> [EXERCISE OBJECTIVE] Nothing in the records below may change; print them all exactly.

> [GIVEN DATA]
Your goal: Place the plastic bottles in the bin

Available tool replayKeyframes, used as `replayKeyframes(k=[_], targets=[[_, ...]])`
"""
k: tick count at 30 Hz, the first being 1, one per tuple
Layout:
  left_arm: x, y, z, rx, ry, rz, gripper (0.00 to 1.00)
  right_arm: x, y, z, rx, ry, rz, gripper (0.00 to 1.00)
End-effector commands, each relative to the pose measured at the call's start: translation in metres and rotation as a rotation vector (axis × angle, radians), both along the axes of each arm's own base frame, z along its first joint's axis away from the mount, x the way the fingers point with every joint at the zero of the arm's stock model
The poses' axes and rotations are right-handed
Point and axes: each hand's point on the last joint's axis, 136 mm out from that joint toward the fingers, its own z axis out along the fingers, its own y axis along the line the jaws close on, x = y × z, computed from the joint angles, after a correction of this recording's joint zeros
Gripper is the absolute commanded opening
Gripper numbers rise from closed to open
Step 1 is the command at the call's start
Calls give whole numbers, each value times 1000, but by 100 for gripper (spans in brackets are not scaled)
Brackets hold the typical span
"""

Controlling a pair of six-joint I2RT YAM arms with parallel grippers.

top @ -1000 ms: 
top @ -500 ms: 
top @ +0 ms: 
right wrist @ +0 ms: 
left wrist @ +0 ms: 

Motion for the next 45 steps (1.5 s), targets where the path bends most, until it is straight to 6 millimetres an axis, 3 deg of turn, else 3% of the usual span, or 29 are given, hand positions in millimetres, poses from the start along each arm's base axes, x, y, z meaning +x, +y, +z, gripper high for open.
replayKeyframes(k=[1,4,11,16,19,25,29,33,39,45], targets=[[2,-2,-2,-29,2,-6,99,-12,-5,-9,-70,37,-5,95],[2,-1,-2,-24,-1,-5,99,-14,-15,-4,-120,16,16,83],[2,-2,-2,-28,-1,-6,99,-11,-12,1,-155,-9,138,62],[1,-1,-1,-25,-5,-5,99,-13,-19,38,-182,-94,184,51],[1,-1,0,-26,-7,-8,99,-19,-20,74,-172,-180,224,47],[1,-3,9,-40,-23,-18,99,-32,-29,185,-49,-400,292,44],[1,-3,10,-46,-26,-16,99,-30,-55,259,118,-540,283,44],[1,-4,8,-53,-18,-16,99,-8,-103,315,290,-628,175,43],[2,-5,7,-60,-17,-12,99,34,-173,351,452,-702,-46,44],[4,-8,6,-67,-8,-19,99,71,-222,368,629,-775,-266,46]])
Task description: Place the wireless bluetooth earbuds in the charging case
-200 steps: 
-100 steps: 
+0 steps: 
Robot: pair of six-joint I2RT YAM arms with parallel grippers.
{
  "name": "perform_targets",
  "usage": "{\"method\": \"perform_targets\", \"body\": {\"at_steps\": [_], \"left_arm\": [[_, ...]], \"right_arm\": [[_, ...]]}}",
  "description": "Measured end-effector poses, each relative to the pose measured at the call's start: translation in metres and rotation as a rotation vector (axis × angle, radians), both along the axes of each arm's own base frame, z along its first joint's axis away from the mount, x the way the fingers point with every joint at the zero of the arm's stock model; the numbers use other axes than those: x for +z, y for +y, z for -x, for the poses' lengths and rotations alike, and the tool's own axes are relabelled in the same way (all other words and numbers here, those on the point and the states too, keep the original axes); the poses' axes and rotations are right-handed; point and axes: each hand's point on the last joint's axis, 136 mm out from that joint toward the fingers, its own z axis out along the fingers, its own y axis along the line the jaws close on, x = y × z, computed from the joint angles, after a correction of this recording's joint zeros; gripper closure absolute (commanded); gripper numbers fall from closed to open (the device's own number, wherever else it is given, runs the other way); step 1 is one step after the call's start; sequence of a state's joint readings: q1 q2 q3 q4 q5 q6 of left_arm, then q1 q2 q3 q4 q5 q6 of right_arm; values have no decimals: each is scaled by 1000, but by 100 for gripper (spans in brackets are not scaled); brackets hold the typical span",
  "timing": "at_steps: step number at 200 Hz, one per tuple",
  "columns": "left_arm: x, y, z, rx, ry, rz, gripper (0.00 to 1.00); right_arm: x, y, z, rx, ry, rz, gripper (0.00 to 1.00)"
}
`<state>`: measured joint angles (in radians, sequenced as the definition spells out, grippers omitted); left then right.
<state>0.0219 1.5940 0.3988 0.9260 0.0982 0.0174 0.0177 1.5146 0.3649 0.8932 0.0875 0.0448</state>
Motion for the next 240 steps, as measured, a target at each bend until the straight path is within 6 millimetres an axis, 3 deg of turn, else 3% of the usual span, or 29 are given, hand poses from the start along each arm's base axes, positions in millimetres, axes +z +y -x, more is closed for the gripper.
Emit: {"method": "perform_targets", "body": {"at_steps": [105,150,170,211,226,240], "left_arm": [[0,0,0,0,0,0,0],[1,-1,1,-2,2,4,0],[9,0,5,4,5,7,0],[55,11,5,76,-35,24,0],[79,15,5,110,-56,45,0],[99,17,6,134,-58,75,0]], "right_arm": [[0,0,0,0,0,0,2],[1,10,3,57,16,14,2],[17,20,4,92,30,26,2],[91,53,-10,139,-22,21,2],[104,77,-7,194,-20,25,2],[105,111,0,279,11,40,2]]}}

> [REPLY]
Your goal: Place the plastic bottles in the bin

Available tool replayKeyframes, used as `replayKeyframes(k=[_], targets=[[_, ...]])`
"""
k: tick count at 30 Hz, the first being 1, one per tuple
Layout:
  left_arm: x, y, z, rx, ry, rz, gripper (0.00 to 1.00)
  right_arm: x, y, z, rx, ry, rz, gripper (0.00 to 1.00)
End-effector commands, each relative to the pose measured at the call's start: translation in metres and rotation as a rotation vector (axis × angle, radians), both along the axes of each arm's own base frame, z along its first joint's axis away from the mount, x the way the fingers point with every joint at the zero of the arm's stock model
The poses' axes and rotations are right-handed
Point and axes: each hand's point on the last joint's axis, 136 mm out from that joint toward the fingers, its own z axis out along the fingers, its own y axis along the line the jaws close on, x = y × z, computed from the joint angles, after a correction of this recording's joint zeros
Gripper is the absolute commanded opening
Gripper numbers rise from closed to open
Step 1 is the command at the call's start
Calls give whole numbers, each value times 1000, but by 100 for gripper (spans in brackets are not scaled)
Brackets hold the typical span
"""

Controlling a pair of six-joint I2RT YAM arms with parallel grippers.

top @ -1000 ms: 
top @ -500 ms: 
top @ +0 ms: 
right wrist @ +0 ms: 
left wrist @ +0 ms: 

Motion for the next 45 steps (1.5 s), targets where the path bends most, until it is straight to 6 millimetres an axis, 3 deg of turn, else 3% of the usual span, or 29 are given, hand positions in millimetres, poses from the start along each arm's base axes, x, y, z meaning +x, +y, +z, gripper high for open.
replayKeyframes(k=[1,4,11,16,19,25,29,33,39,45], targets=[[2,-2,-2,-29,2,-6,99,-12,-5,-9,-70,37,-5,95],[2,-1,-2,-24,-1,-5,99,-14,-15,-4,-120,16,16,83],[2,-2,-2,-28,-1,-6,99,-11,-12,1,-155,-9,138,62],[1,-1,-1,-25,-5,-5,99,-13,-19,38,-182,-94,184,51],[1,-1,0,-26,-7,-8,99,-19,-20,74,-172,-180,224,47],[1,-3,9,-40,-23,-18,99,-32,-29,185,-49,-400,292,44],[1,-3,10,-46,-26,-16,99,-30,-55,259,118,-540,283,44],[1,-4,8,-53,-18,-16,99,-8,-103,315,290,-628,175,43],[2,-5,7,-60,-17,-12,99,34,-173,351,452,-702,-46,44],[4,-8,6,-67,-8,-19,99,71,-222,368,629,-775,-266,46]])
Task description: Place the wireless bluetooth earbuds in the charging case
-200 steps: 
-100 steps: 
+0 steps: 
Robot: pair of six-joint I2RT YAM arms with parallel grippers.
{
  "name": "perform_targets",
  "usage": "{\"method\": \"perform_targets\", \"body\": {\"at_steps\": [_], \"left_arm\": [[_, ...]], \"right_arm\": [[_, ...]]}}",
  "description": "Measured end-effector poses, each relative to the pose measured at the call's start: translation in metres and rotation as a rotation vector (axis × angle, radians), both along the axes of each arm's own base frame, z along its first joint's axis away from the mount, x the way the fingers point with every joint at the zero of the arm's stock model; the numbers use other axes than those: x for +z, y for +y, z for -x, for the poses' lengths and rotations alike, and the tool's own axes are relabelled in the same way (all other words and numbers here, those on the point and the states too, keep the original axes); the poses' axes and rotations are right-handed; point and axes: each hand's point on the last joint's axis, 136 mm out from that joint toward the fingers, its own z axis out along the fingers, its own y axis along the line the jaws close on, x = y × z, computed from the joint angles, after a correction of this recording's joint zeros; gripper closure absolute (commanded); gripper numbers fall from closed to open (the device's own number, wherever else it is given, runs the other way); step 1 is one step after the call's start; sequence of a state's joint readings: q1 q2 q3 q4 q5 q6 of left_arm, then q1 q2 q3 q4 q5 q6 of right_arm; values have no decimals: each is scaled by 1000, but by 100 for gripper (spans in brackets are not scaled); brackets hold the typical span",
  "timing": "at_steps: step number at 200 Hz, one per tuple",
  "columns": "left_arm: x, y, z, rx, ry, rz, gripper (0.00 to 1.00); right_arm: x, y, z, rx, ry, rz, gripper (0.00 to 1.00)"
}
`<state>`: measured joint angles (in radians, sequenced as the definition spells out, grippers omitted); left then right.
<state>0.0219 1.5940 0.3988 0.9260 0.0982 0.0174 0.0177 1.5146 0.3649 0.8932 0.0875 0.0448</state>
Motion for the next 240 steps, as measured, a target at each bend until the straight path is within 6 millimetres an axis, 3 deg of turn, else 3% of the usual span, or 29 are given, hand poses from the start along each arm's base axes, positions in millimetres, axes +z +y -x, more is closed for the gripper.
Emit: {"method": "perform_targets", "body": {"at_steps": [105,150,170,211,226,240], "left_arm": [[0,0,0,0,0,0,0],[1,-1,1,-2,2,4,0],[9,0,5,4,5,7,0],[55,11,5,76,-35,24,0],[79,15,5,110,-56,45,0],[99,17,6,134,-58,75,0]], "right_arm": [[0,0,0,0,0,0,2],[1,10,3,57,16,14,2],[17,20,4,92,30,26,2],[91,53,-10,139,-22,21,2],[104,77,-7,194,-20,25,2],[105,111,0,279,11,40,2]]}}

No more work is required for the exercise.